* YOUR GOAL
The required result is an exact copy of every line from the one with "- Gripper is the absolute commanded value" through the last line below, with the pictures left out.

DATA BELOW Block Start

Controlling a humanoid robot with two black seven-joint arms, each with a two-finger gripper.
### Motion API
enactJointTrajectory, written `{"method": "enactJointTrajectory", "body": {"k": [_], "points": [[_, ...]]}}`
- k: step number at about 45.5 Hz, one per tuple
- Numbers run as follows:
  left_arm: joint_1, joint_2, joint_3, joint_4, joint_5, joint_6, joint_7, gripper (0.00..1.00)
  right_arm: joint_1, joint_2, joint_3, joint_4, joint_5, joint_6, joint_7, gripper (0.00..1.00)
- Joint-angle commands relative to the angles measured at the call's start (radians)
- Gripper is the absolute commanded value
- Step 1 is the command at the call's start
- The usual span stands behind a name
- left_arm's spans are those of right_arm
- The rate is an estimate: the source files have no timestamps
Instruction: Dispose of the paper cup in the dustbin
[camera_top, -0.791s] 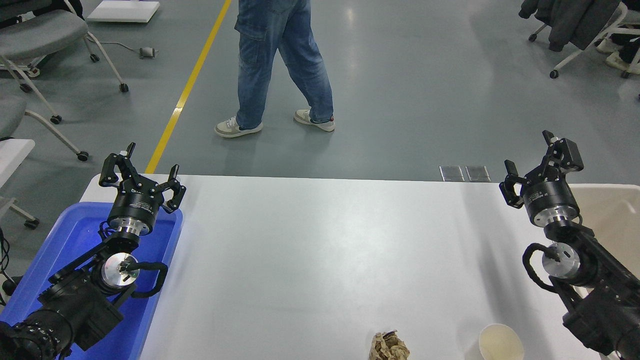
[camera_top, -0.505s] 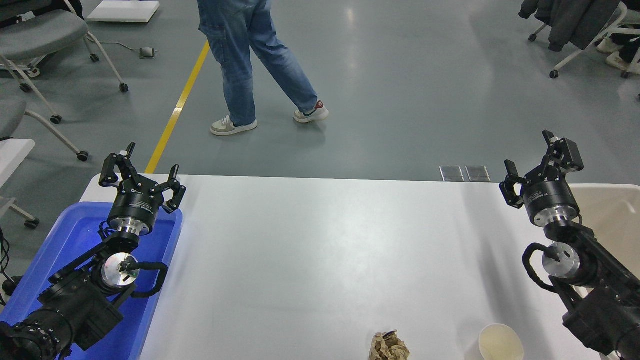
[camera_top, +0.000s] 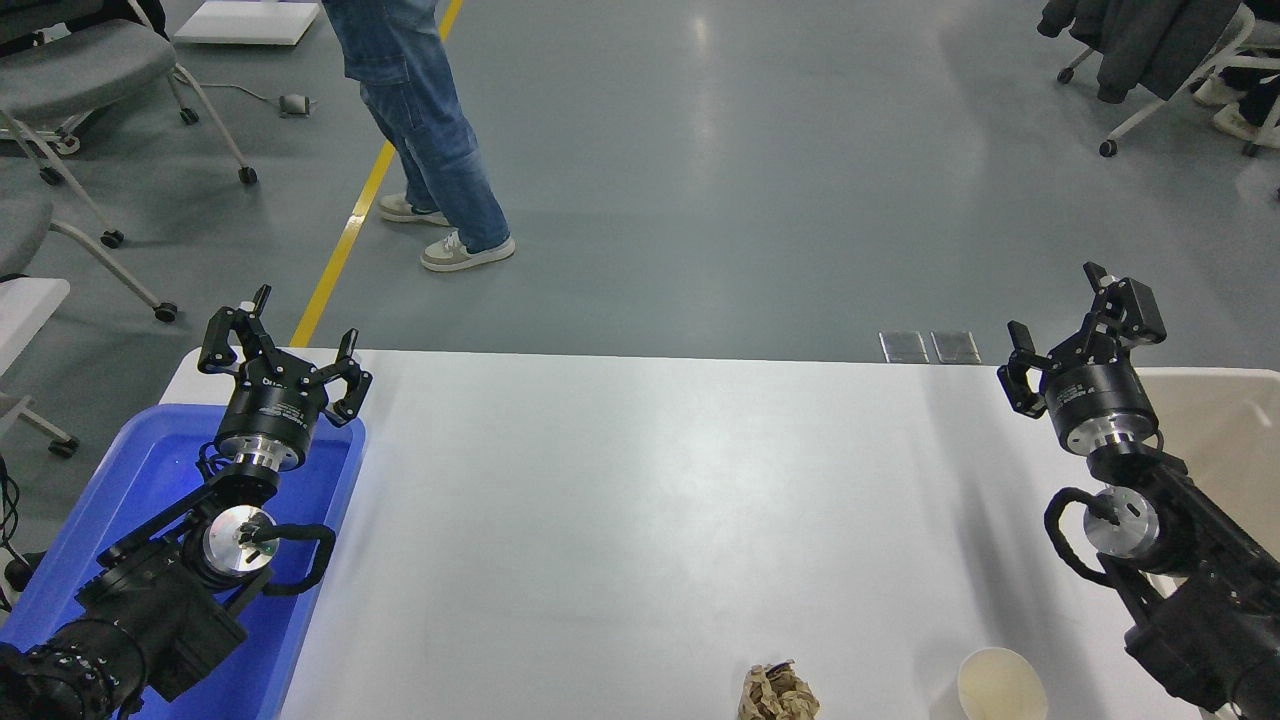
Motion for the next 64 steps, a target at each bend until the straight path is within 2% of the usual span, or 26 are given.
{"method": "enactJointTrajectory", "body": {"k": [1, 31, 48, 64], "points": [[0.000, 0.000, 0.000, 0.000, -0.001, 0.000, 0.001, 1.00, -0.001, -0.001, -0.002, -0.001, 0.000, 0.000, 0.000, 0.99], [0.000, 0.000, 0.000, 0.000, -0.001, 0.000, 0.000, 1.00, 0.002, -0.001, -0.014, -0.027, 0.000, 0.008, -0.001, 0.99], [0.000, 0.000, 0.000, 0.000, 0.001, 0.000, 0.000, 1.00, 0.063, -0.001, -0.020, -0.095, 0.001, 0.008, -0.004, 0.99], [-0.001, 0.000, 0.000, 0.000, 0.001, 0.000, 0.000, 1.00, 0.072, -0.012, -0.021, -0.087, 0.113, 0.011, -0.006, 0.99]]}}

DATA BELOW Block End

* RESULT
- Gripper is the absolute commanded value
- Step 1 is the command at the call's start
- The usual span stands behind a name
- left_arm's spans are those of right_arm
- The rate is an estimate: the source files have no timestamps
Instruction: Dispose of the paper cup in the dustbin
[camera_top, -0.791s] 
[camera_top, -0.505s] 
[camera_top, +0.000s] 
Motion for the next 64 steps, a target at each bend until the straight path is within 2% of the usual span, or 26 are given.
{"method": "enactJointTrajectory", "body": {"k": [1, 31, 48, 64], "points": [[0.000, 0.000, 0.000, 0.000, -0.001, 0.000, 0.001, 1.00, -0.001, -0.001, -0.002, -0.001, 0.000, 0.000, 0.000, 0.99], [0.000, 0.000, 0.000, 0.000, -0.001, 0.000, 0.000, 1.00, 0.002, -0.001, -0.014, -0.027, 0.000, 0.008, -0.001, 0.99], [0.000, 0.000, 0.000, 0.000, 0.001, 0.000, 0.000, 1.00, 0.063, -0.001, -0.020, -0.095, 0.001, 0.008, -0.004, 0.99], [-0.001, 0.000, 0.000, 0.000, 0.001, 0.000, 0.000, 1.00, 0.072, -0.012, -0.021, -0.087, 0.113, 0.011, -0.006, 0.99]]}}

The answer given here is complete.